Work required:
Please set down the entries below once more, exactly.

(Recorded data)
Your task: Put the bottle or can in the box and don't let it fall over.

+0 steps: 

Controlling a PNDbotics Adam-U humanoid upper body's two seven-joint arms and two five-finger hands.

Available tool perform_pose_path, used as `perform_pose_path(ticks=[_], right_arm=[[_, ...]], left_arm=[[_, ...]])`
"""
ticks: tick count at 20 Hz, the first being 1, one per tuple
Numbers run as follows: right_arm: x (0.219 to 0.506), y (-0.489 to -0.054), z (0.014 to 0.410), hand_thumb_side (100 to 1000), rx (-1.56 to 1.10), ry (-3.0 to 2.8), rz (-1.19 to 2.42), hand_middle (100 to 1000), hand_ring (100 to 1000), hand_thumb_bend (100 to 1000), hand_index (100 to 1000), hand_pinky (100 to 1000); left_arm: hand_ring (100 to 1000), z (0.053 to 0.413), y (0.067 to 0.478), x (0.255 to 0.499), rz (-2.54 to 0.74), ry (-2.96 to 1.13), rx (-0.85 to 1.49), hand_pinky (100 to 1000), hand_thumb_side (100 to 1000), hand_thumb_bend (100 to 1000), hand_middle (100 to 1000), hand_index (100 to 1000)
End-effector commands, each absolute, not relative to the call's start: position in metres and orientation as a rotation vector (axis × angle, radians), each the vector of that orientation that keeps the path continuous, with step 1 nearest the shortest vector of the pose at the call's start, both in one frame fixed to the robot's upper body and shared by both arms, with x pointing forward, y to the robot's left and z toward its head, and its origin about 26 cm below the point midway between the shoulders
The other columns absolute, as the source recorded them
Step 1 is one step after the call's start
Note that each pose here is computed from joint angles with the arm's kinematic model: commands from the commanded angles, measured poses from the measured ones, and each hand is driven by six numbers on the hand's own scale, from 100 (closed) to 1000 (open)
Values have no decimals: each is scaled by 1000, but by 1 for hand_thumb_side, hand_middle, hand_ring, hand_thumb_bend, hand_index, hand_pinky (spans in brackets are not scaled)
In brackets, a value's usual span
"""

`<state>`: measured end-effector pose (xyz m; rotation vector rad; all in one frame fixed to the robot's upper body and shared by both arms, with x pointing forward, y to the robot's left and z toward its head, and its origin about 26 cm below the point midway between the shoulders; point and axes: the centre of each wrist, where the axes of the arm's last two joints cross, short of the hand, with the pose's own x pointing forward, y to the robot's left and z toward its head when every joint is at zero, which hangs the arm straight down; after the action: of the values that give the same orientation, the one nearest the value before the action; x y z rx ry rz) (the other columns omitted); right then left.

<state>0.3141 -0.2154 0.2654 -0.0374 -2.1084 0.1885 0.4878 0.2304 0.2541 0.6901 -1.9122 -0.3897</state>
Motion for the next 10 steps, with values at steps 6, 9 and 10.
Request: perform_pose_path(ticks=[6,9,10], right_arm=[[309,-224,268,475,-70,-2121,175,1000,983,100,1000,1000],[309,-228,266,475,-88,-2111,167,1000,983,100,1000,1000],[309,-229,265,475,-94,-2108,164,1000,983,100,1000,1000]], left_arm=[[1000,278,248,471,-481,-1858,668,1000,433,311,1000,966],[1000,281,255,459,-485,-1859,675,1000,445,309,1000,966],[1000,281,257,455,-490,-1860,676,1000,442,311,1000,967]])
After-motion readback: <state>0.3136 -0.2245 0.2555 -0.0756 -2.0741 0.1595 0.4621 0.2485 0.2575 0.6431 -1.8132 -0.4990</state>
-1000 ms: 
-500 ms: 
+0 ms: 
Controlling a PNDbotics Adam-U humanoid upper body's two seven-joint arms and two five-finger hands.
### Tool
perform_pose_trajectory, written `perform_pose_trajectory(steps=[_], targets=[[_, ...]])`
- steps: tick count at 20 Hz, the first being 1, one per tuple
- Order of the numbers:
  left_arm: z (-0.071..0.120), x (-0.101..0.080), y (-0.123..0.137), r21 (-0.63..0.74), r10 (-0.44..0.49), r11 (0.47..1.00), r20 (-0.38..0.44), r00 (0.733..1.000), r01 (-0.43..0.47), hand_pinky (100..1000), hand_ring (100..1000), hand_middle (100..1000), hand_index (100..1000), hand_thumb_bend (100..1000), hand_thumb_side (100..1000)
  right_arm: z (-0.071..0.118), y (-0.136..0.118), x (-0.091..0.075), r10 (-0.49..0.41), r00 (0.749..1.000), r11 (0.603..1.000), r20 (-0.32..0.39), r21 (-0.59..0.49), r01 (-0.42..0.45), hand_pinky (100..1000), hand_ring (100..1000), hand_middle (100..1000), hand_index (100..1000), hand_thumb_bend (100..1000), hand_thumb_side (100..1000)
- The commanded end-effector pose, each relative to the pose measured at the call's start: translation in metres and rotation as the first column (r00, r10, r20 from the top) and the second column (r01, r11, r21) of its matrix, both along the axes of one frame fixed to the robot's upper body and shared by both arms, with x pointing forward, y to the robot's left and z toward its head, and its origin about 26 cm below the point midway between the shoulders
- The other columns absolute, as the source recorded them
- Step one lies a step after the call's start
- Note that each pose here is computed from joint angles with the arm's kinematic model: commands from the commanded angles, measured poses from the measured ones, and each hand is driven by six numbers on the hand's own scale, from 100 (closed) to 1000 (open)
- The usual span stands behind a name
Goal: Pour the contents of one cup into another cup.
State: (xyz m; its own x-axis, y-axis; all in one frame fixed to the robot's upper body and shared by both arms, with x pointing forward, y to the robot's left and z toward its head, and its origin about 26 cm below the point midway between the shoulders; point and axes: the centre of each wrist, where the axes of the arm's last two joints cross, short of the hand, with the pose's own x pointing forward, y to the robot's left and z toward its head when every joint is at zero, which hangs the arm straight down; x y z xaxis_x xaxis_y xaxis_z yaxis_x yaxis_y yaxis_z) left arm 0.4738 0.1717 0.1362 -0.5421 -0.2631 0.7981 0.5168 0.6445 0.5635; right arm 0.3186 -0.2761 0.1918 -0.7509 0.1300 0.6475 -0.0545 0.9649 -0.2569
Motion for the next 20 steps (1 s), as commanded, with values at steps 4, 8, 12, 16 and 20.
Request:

Written response:
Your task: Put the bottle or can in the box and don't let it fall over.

+0 steps: 

Controlling a PNDbotics Adam-U humanoid upper body's two seven-joint arms and two five-finger hands.

Available tool perform_pose_path, used as `perform_pose_path(ticks=[_], right_arm=[[_, ...]], left_arm=[[_, ...]])`
"""
ticks: tick count at 20 Hz, the first being 1, one per tuple
Numbers run as follows: right_arm: x (0.219 to 0.506), y (-0.489 to -0.054), z (0.014 to 0.410), hand_thumb_side (100 to 1000), rx (-1.56 to 1.10), ry (-3.0 to 2.8), rz (-1.19 to 2.42), hand_middle (100 to 1000), hand_ring (100 to 1000), hand_thumb_bend (100 to 1000), hand_index (100 to 1000), hand_pinky (100 to 1000); left_arm: hand_ring (100 to 1000), z (0.053 to 0.413), y (0.067 to 0.478), x (0.255 to 0.499), rz (-2.54 to 0.74), ry (-2.96 to 1.13), rx (-0.85 to 1.49), hand_pinky (100 to 1000), hand_thumb_side (100 to 1000), hand_thumb_bend (100 to 1000), hand_middle (100 to 1000), hand_index (100 to 1000)
End-effector commands, each absolute, not relative to the call's start: position in metres and orientation as a rotation vector (axis × angle, radians), each the vector of that orientation that keeps the path continuous, with step 1 nearest the shortest vector of the pose at the call's start, both in one frame fixed to the robot's upper body and shared by both arms, with x pointing forward, y to the robot's left and z toward its head, and its origin about 26 cm below the point midway between the shoulders
The other columns absolute, as the source recorded them
Step 1 is one step after the call's start
Note that each pose here is computed from joint angles with the arm's kinematic model: commands from the commanded angles, measured poses from the measured ones, and each hand is driven by six numbers on the hand's own scale, from 100 (closed) to 1000 (open)
Values have no decimals: each is scaled by 1000, but by 1 for hand_thumb_side, hand_middle, hand_ring, hand_thumb_bend, hand_index, hand_pinky (spans in brackets are not scaled)
In brackets, a value's usual span
"""

`<state>`: measured end-effector pose (xyz m; rotation vector rad; all in one frame fixed to the robot's upper body and shared by both arms, with x pointing forward, y to the robot's left and z toward its head, and its origin about 26 cm below the point midway between the shoulders; point and axes: the centre of each wrist, where the axes of the arm's last two joints cross, short of the hand, with the pose's own x pointing forward, y to the robot's left and z toward its head when every joint is at zero, which hangs the arm straight down; after the action: of the values that give the same orientation, the one nearest the value before the action; x y z rx ry rz) (the other columns omitted); right then left.

<state>0.3141 -0.2154 0.2654 -0.0374 -2.1084 0.1885 0.4878 0.2304 0.2541 0.6901 -1.9122 -0.3897</state>
Motion for the next 10 steps, with values at steps 6, 9 and 10.
Request: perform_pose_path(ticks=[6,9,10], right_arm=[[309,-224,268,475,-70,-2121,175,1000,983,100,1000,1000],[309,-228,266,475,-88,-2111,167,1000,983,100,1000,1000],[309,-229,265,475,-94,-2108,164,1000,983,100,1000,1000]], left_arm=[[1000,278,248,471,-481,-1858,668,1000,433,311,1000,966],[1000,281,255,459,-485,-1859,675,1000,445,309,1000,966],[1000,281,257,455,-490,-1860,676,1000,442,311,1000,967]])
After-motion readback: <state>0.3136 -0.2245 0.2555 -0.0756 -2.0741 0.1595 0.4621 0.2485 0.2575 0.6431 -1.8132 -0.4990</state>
-1000 ms: 
-500 ms: 
+0 ms: 
Controlling a PNDbotics Adam-U humanoid upper body's two seven-joint arms and two five-finger hands.
### Tool
perform_pose_trajectory, written `perform_pose_trajectory(steps=[_], targets=[[_, ...]])`
- steps: tick count at 20 Hz, the first being 1, one per tuple
- Order of the numbers:
  left_arm: z (-0.071..0.120), x (-0.101..0.080), y (-0.123..0.137), r21 (-0.63..0.74), r10 (-0.44..0.49), r11 (0.47..1.00), r20 (-0.38..0.44), r00 (0.733..1.000), r01 (-0.43..0.47), hand_pinky (100..1000), hand_ring (100..1000), hand_middle (100..1000), hand_index (100..1000), hand_thumb_bend (100..1000), hand_thumb_side (100..1000)
  right_arm: z (-0.071..0.118), y (-0.136..0.118), x (-0.091..0.075), r10 (-0.49..0.41), r00 (0.749..1.000), r11 (0.603..1.000), r20 (-0.32..0.39), r21 (-0.59..0.49), r01 (-0.42..0.45), hand_pinky (100..1000), hand_ring (100..1000), hand_middle (100..1000), hand_index (100..1000), hand_thumb_bend (100..1000), hand_thumb_side (100..1000)
- The commanded end-effector pose, each relative to the pose measured at the call's start: translation in metres and rotation as the first column (r00, r10, r20 from the top) and the second column (r01, r11, r21) of its matrix, both along the axes of one frame fixed to the robot's upper body and shared by both arms, with x pointing forward, y to the robot's left and z toward its head, and its origin about 26 cm below the point midway between the shoulders
- The other columns absolute, as the source recorded them
- Step one lies a step after the call's start
- Note that each pose here is computed from joint angles with the arm's kinematic model: commands from the commanded angles, measured poses from the measured ones, and each hand is driven by six numbers on the hand's own scale, from 100 (closed) to 1000 (open)
- The usual span stands behind a name
Goal: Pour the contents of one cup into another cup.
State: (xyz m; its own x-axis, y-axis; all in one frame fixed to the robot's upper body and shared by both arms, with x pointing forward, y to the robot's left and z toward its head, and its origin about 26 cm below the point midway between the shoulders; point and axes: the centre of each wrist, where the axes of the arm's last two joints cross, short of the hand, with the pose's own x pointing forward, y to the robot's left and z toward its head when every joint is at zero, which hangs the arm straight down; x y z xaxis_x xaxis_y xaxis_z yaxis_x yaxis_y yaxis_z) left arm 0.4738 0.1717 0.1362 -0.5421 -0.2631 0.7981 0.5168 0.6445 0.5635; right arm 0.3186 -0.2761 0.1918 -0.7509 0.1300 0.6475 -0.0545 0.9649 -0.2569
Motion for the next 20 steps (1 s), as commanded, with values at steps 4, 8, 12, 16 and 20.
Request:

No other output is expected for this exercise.